*Task instructions*: Could you find each line of the data below that contains the word "labelling" and copy those lines?

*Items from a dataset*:

*-*-*

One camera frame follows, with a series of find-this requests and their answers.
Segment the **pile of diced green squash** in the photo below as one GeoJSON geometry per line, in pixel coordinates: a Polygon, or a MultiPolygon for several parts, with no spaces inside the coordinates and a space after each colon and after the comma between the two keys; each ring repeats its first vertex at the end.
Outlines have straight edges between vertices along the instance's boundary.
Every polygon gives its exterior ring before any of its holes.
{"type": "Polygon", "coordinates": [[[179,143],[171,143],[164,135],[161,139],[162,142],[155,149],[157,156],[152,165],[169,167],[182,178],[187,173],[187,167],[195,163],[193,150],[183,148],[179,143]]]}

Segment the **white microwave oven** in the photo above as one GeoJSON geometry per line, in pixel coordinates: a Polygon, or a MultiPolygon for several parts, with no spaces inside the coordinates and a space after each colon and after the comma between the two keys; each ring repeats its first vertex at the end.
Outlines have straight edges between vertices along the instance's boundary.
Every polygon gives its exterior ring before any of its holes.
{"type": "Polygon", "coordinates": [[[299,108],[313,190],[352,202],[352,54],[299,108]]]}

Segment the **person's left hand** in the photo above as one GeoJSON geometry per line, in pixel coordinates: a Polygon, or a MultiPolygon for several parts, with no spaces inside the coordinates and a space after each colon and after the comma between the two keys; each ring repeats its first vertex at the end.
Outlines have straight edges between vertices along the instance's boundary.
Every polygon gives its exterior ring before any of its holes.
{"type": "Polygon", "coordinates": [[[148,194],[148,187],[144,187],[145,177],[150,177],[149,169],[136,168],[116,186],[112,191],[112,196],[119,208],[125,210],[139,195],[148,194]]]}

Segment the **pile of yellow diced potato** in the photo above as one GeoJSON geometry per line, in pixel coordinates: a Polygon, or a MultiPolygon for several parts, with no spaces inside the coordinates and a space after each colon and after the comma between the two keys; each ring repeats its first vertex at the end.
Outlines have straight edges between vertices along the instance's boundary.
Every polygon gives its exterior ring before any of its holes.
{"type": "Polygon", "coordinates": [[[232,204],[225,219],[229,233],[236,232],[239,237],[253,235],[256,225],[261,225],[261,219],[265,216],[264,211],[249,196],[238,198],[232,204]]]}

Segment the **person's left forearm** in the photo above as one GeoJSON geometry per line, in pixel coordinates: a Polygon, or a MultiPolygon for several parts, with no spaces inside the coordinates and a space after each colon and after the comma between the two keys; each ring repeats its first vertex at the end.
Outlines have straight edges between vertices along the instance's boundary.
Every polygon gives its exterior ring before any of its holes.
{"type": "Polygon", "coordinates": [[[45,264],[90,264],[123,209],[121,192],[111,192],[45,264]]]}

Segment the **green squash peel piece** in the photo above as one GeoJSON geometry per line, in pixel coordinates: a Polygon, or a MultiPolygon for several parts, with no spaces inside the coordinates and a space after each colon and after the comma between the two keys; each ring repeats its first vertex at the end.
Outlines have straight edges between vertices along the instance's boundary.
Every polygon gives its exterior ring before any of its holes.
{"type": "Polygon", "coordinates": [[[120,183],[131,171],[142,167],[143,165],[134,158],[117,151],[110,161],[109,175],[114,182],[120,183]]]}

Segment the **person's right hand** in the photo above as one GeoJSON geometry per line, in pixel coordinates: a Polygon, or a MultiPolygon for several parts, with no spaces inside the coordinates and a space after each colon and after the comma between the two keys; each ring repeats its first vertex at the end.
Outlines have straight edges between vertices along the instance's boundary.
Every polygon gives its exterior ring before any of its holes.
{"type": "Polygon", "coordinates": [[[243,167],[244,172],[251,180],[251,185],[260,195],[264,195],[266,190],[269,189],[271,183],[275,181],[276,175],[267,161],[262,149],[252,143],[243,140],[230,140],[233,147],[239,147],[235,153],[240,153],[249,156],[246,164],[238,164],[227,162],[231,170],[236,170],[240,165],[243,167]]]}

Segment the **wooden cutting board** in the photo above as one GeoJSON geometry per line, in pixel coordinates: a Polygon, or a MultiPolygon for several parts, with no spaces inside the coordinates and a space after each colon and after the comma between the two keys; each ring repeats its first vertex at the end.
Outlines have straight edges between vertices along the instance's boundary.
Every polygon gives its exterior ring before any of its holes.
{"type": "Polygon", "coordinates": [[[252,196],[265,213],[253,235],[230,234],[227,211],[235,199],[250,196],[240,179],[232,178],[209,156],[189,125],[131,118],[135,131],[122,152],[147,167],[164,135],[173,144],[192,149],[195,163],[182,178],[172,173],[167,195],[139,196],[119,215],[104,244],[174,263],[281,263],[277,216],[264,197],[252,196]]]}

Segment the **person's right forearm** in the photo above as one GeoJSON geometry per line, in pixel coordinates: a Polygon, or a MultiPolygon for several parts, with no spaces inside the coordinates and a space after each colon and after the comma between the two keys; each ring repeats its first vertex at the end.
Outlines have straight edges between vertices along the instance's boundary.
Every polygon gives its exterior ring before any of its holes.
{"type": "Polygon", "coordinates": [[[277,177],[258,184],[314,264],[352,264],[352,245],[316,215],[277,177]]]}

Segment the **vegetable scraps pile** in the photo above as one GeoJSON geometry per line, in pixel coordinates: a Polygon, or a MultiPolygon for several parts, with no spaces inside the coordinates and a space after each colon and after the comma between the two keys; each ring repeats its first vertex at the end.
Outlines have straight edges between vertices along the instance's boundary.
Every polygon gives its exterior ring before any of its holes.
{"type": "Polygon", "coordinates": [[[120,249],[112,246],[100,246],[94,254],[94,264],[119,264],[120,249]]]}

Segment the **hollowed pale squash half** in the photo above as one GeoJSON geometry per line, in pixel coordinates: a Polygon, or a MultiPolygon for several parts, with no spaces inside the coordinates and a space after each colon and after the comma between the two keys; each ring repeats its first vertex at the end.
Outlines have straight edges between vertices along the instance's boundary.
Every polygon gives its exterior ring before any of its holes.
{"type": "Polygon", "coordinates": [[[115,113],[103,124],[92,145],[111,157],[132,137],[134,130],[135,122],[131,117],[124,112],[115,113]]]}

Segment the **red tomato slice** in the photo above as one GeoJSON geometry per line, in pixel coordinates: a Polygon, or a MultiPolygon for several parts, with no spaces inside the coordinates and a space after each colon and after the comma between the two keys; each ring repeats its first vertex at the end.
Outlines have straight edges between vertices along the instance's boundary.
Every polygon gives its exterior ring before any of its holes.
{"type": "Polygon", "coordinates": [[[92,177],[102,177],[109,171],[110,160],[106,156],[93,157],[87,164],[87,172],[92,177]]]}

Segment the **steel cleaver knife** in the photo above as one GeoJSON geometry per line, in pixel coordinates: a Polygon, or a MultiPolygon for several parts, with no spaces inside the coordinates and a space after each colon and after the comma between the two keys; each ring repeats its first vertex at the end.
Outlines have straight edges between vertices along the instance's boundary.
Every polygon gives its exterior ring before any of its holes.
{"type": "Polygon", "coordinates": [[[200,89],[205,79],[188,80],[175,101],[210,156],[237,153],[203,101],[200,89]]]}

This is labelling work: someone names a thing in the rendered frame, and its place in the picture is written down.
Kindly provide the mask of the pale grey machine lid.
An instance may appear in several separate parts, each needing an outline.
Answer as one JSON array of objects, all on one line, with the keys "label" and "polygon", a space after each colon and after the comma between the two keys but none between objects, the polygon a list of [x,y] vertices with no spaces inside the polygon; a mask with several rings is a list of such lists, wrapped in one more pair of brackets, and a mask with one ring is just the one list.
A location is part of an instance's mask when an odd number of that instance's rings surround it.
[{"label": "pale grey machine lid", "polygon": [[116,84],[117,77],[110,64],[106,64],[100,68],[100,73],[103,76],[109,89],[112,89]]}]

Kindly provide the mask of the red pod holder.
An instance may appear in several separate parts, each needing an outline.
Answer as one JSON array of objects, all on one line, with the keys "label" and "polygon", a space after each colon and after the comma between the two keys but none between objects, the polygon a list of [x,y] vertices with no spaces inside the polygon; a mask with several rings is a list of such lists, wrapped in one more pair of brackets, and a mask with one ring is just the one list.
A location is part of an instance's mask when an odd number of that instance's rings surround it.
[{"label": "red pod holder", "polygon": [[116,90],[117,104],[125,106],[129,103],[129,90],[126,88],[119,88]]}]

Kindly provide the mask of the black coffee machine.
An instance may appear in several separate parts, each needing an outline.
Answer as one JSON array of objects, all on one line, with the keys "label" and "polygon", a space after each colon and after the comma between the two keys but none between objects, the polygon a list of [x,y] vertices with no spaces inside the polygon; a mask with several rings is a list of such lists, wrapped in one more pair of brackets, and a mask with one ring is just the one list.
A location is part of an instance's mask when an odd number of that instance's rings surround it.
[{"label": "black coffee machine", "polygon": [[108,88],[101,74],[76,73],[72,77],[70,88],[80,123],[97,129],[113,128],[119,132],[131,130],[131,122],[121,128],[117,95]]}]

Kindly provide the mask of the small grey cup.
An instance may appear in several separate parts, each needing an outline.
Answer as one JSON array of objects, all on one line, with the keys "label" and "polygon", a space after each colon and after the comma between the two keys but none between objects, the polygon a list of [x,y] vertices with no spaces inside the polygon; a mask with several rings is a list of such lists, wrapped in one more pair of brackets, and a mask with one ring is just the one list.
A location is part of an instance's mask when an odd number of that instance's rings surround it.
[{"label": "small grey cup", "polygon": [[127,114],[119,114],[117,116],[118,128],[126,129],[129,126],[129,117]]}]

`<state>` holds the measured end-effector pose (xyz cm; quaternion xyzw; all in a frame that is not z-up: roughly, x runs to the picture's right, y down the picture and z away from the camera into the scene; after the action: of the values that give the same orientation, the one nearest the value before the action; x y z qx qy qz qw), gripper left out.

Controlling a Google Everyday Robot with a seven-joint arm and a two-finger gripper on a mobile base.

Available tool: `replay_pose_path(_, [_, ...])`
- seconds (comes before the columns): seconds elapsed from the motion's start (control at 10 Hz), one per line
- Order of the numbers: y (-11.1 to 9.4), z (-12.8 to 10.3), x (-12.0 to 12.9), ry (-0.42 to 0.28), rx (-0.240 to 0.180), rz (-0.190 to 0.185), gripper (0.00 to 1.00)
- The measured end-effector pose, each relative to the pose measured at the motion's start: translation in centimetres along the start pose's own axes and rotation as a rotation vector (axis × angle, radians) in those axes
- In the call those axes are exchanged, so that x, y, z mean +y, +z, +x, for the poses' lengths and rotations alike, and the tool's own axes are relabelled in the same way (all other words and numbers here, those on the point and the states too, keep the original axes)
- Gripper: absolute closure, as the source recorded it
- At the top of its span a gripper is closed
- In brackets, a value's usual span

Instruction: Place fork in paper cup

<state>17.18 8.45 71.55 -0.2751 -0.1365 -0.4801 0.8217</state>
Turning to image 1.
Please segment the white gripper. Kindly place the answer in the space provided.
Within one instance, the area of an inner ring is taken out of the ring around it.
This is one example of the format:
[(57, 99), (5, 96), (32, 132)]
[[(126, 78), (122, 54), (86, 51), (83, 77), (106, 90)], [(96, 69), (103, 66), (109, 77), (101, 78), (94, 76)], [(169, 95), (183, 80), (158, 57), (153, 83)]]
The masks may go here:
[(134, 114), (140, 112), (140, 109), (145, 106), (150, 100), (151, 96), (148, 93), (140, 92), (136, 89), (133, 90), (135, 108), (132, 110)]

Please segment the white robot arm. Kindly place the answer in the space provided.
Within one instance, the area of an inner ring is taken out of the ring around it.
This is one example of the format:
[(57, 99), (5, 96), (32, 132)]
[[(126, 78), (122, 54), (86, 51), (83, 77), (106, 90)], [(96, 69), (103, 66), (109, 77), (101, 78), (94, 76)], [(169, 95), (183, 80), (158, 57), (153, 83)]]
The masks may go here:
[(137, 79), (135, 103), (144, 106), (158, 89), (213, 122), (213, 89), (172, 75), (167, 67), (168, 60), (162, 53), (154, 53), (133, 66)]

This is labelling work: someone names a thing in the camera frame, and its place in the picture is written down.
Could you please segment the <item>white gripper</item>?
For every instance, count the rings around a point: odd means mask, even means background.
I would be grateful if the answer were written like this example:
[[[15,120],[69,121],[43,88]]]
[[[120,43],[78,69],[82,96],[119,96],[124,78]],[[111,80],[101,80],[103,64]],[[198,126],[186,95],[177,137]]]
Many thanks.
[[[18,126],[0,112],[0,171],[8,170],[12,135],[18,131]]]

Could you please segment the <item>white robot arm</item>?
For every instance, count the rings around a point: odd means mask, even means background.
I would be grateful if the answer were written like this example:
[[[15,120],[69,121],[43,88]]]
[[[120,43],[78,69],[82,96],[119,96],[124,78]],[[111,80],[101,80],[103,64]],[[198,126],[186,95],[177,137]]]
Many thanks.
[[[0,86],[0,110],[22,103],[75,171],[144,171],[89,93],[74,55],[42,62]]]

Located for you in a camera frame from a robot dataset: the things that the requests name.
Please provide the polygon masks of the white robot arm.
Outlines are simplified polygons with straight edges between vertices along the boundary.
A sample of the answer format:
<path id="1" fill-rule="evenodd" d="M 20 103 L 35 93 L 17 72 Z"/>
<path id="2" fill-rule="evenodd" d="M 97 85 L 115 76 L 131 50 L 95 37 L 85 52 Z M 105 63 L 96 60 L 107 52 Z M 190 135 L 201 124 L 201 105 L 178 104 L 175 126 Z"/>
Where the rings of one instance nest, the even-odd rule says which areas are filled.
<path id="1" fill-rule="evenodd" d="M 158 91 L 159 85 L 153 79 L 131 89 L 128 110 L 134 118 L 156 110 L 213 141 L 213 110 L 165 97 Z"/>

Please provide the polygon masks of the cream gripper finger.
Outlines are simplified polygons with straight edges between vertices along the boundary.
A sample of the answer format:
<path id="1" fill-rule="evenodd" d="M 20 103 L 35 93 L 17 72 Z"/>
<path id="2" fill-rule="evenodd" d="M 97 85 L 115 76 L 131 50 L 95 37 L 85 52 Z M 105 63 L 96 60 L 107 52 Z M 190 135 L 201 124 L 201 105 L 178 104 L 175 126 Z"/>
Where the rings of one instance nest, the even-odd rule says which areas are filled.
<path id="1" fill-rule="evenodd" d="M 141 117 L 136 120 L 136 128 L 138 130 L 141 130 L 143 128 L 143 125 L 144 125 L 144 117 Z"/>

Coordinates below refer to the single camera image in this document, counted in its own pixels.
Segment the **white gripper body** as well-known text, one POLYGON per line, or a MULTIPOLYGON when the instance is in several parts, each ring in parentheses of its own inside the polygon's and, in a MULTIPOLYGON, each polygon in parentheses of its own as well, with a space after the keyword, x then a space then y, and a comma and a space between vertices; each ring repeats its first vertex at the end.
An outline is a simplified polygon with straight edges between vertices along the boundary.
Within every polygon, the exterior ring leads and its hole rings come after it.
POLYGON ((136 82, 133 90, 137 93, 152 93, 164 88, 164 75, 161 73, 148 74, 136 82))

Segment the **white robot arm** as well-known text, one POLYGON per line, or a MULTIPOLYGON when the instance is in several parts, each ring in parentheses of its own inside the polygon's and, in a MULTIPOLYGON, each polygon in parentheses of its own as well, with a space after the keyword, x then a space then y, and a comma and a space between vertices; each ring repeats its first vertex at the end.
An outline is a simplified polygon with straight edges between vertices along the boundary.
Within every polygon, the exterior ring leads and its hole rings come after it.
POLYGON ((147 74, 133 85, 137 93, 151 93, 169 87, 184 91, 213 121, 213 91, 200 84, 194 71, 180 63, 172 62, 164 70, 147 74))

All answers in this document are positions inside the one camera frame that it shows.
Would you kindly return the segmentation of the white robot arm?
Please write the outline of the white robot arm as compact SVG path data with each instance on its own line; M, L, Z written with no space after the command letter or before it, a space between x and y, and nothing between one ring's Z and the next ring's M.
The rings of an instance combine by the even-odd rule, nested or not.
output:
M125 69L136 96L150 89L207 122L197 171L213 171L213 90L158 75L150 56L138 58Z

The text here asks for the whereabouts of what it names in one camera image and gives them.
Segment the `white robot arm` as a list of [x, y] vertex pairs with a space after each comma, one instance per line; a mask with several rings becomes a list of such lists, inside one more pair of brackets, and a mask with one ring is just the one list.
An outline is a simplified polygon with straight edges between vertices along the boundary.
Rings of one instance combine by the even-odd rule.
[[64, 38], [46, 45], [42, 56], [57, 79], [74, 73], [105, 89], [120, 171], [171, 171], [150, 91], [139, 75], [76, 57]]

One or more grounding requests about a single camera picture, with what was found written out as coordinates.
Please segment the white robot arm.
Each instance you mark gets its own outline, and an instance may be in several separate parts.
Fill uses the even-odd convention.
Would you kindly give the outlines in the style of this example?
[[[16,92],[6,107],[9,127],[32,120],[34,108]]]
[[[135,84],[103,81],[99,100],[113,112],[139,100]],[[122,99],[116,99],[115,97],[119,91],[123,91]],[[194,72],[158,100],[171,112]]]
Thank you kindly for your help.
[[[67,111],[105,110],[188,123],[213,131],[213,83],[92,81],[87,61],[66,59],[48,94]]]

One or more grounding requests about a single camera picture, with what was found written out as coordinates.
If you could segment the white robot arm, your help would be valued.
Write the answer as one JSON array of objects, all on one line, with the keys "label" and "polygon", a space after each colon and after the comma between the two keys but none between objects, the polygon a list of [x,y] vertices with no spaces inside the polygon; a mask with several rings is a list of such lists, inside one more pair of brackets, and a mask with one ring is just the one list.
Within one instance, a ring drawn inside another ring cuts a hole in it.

*-*-*

*Answer to this problem*:
This is labelling work: someone names a thing in the rendered frame, and its place in the picture is written down.
This is labelling work: someone names a thing in the camera frame, and its place in the picture is written down.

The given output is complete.